◆ WHAT IS BEING ASKED:
For this exercise, write out each entry below exactly, omitting the images.

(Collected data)

::::::::::

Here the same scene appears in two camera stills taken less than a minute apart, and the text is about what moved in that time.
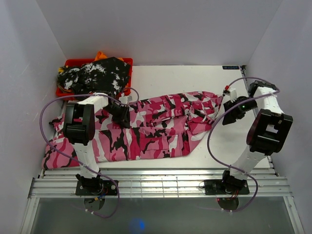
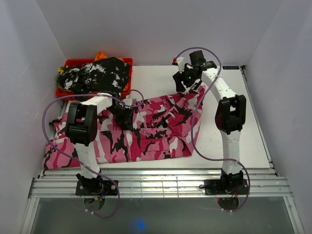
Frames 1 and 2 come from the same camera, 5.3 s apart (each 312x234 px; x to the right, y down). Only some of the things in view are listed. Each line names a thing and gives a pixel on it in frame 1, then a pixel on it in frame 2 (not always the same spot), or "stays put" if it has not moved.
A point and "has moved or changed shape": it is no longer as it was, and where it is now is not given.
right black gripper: x=230 y=116 -> x=178 y=77
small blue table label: x=232 y=67 stays put
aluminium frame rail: x=158 y=184 stays put
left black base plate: x=96 y=187 stays put
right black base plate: x=217 y=187 stays put
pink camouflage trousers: x=162 y=127 has moved or changed shape
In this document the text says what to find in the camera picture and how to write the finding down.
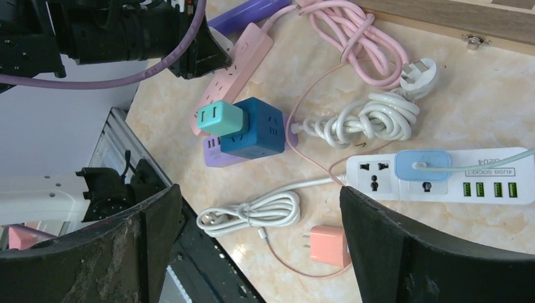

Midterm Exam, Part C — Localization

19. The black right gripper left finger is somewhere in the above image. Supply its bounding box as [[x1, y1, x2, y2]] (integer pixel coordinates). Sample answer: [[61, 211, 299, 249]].
[[1, 185, 182, 302]]

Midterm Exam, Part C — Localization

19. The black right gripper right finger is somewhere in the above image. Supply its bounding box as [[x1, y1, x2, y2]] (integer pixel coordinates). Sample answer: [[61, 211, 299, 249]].
[[339, 186, 534, 302]]

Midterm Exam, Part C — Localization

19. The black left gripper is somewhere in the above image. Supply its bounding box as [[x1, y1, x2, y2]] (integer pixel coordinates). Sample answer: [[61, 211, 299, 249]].
[[58, 1, 232, 80]]

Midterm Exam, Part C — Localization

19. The light blue charger plug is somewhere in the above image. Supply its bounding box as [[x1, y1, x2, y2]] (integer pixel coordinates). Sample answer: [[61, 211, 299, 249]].
[[394, 149, 451, 182]]

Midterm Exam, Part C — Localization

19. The teal charger plug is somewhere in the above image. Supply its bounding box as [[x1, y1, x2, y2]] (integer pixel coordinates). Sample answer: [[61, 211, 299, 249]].
[[196, 100, 249, 136]]

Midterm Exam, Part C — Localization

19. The blue cube socket adapter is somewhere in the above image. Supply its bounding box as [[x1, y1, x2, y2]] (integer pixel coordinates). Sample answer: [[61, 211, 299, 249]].
[[220, 97, 286, 160]]

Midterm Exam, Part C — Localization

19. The white charger plug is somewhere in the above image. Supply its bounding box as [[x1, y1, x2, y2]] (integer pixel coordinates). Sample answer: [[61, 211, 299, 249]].
[[209, 27, 234, 55]]

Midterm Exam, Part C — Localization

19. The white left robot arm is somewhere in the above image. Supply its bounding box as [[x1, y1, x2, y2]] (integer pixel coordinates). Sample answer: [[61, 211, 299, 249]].
[[1, 1, 232, 225]]

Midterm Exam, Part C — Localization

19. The orange pink charger plug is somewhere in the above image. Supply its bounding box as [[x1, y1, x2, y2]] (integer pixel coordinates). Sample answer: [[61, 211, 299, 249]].
[[303, 225, 351, 268]]

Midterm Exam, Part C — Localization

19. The purple power strip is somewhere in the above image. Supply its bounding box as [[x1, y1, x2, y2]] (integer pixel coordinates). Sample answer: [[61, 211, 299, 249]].
[[203, 110, 298, 168]]

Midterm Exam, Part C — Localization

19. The white power strip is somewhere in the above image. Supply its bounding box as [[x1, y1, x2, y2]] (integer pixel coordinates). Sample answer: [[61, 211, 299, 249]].
[[344, 147, 534, 205]]

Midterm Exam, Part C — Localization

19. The pink power strip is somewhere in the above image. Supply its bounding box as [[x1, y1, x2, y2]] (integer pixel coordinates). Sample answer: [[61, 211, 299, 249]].
[[189, 23, 274, 136]]

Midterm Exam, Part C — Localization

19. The purple microphone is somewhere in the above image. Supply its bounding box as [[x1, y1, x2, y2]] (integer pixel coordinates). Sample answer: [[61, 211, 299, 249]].
[[208, 0, 292, 36]]

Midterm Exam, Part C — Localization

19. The wooden chessboard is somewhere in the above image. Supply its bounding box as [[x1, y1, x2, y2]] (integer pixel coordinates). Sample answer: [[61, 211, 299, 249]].
[[355, 0, 534, 56]]

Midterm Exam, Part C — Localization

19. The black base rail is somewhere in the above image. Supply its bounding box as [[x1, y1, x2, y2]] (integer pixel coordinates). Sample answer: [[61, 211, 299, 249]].
[[89, 107, 264, 302]]

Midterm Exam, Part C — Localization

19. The white flat coiled cable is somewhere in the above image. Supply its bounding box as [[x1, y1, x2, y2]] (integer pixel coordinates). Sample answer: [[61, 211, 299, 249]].
[[195, 175, 348, 239]]

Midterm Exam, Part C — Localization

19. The white coiled power cable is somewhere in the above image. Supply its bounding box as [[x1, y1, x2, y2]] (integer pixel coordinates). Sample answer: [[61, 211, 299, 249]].
[[290, 57, 440, 150]]

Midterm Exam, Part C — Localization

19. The pink coiled cable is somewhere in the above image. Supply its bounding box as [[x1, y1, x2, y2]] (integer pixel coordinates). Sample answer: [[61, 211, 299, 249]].
[[261, 0, 411, 91]]

::::::::::

◆ OUTPUT FOR THIS TASK:
Here the same scene appears in two camera stills taken less than a minute apart, and the text is about what moved in that time.
Frames 1 and 2 come from the same camera, 5.3 s apart (each 312x234 px; x to the right, y down). Only some of the things in view are listed. Each line names a thing and gives a pixel on it in frame 1, then a pixel on it in frame 2 (not always the same spot), or "stays put" if it has not moved.
A point and "has moved or changed shape": it is no longer as it was, and where it is now is not given.
right black gripper: x=230 y=116 -> x=178 y=77
small blue table label: x=232 y=67 stays put
aluminium frame rail: x=158 y=184 stays put
left black base plate: x=96 y=187 stays put
right black base plate: x=217 y=187 stays put
pink camouflage trousers: x=162 y=127 has moved or changed shape
In this document the text says what to find in the camera picture and how to write the finding down.

Midterm Exam, Part C — Localization

19. The black right gripper left finger is somewhere in the above image. Supply its bounding box as [[x1, y1, x2, y2]] (integer pixel coordinates). Sample answer: [[61, 211, 299, 249]].
[[1, 185, 182, 302]]

Midterm Exam, Part C — Localization

19. The black right gripper right finger is somewhere in the above image. Supply its bounding box as [[x1, y1, x2, y2]] (integer pixel coordinates). Sample answer: [[61, 211, 299, 249]].
[[339, 186, 534, 302]]

Midterm Exam, Part C — Localization

19. The black left gripper is somewhere in the above image. Supply its bounding box as [[x1, y1, x2, y2]] (integer pixel coordinates). Sample answer: [[61, 211, 299, 249]].
[[58, 1, 232, 80]]

Midterm Exam, Part C — Localization

19. The light blue charger plug is somewhere in the above image. Supply its bounding box as [[x1, y1, x2, y2]] (integer pixel coordinates). Sample answer: [[61, 211, 299, 249]].
[[394, 149, 451, 182]]

Midterm Exam, Part C — Localization

19. The teal charger plug is somewhere in the above image. Supply its bounding box as [[x1, y1, x2, y2]] (integer pixel coordinates). Sample answer: [[61, 211, 299, 249]].
[[196, 100, 249, 136]]

Midterm Exam, Part C — Localization

19. The blue cube socket adapter is somewhere in the above image. Supply its bounding box as [[x1, y1, x2, y2]] (integer pixel coordinates). Sample answer: [[61, 211, 299, 249]].
[[220, 97, 286, 160]]

Midterm Exam, Part C — Localization

19. The white charger plug is somewhere in the above image. Supply its bounding box as [[x1, y1, x2, y2]] (integer pixel coordinates). Sample answer: [[61, 211, 299, 249]].
[[209, 27, 234, 55]]

Midterm Exam, Part C — Localization

19. The white left robot arm is somewhere in the above image. Supply its bounding box as [[x1, y1, x2, y2]] (integer pixel coordinates). Sample answer: [[61, 211, 299, 249]].
[[1, 1, 232, 225]]

Midterm Exam, Part C — Localization

19. The orange pink charger plug is somewhere in the above image. Supply its bounding box as [[x1, y1, x2, y2]] (integer pixel coordinates). Sample answer: [[61, 211, 299, 249]].
[[303, 225, 351, 268]]

Midterm Exam, Part C — Localization

19. The purple power strip is somewhere in the above image. Supply its bounding box as [[x1, y1, x2, y2]] (integer pixel coordinates). Sample answer: [[61, 211, 299, 249]].
[[203, 110, 298, 168]]

Midterm Exam, Part C — Localization

19. The white power strip is somewhere in the above image. Supply its bounding box as [[x1, y1, x2, y2]] (integer pixel coordinates). Sample answer: [[61, 211, 299, 249]].
[[344, 147, 534, 205]]

Midterm Exam, Part C — Localization

19. The pink power strip is somewhere in the above image. Supply its bounding box as [[x1, y1, x2, y2]] (integer pixel coordinates). Sample answer: [[61, 211, 299, 249]].
[[189, 23, 274, 136]]

Midterm Exam, Part C — Localization

19. The purple microphone is somewhere in the above image. Supply its bounding box as [[x1, y1, x2, y2]] (integer pixel coordinates). Sample answer: [[61, 211, 299, 249]].
[[208, 0, 292, 36]]

Midterm Exam, Part C — Localization

19. The wooden chessboard is somewhere in the above image. Supply its bounding box as [[x1, y1, x2, y2]] (integer pixel coordinates). Sample answer: [[61, 211, 299, 249]].
[[355, 0, 534, 56]]

Midterm Exam, Part C — Localization

19. The black base rail is somewhere in the above image. Supply its bounding box as [[x1, y1, x2, y2]] (integer pixel coordinates). Sample answer: [[61, 211, 299, 249]].
[[89, 107, 264, 302]]

Midterm Exam, Part C — Localization

19. The white flat coiled cable is somewhere in the above image. Supply its bounding box as [[x1, y1, x2, y2]] (integer pixel coordinates). Sample answer: [[61, 211, 299, 249]].
[[195, 175, 348, 239]]

Midterm Exam, Part C — Localization

19. The white coiled power cable is somewhere in the above image. Supply its bounding box as [[x1, y1, x2, y2]] (integer pixel coordinates). Sample answer: [[61, 211, 299, 249]].
[[290, 57, 440, 150]]

Midterm Exam, Part C — Localization

19. The pink coiled cable is somewhere in the above image. Supply its bounding box as [[x1, y1, x2, y2]] (integer pixel coordinates). Sample answer: [[61, 211, 299, 249]].
[[261, 0, 411, 91]]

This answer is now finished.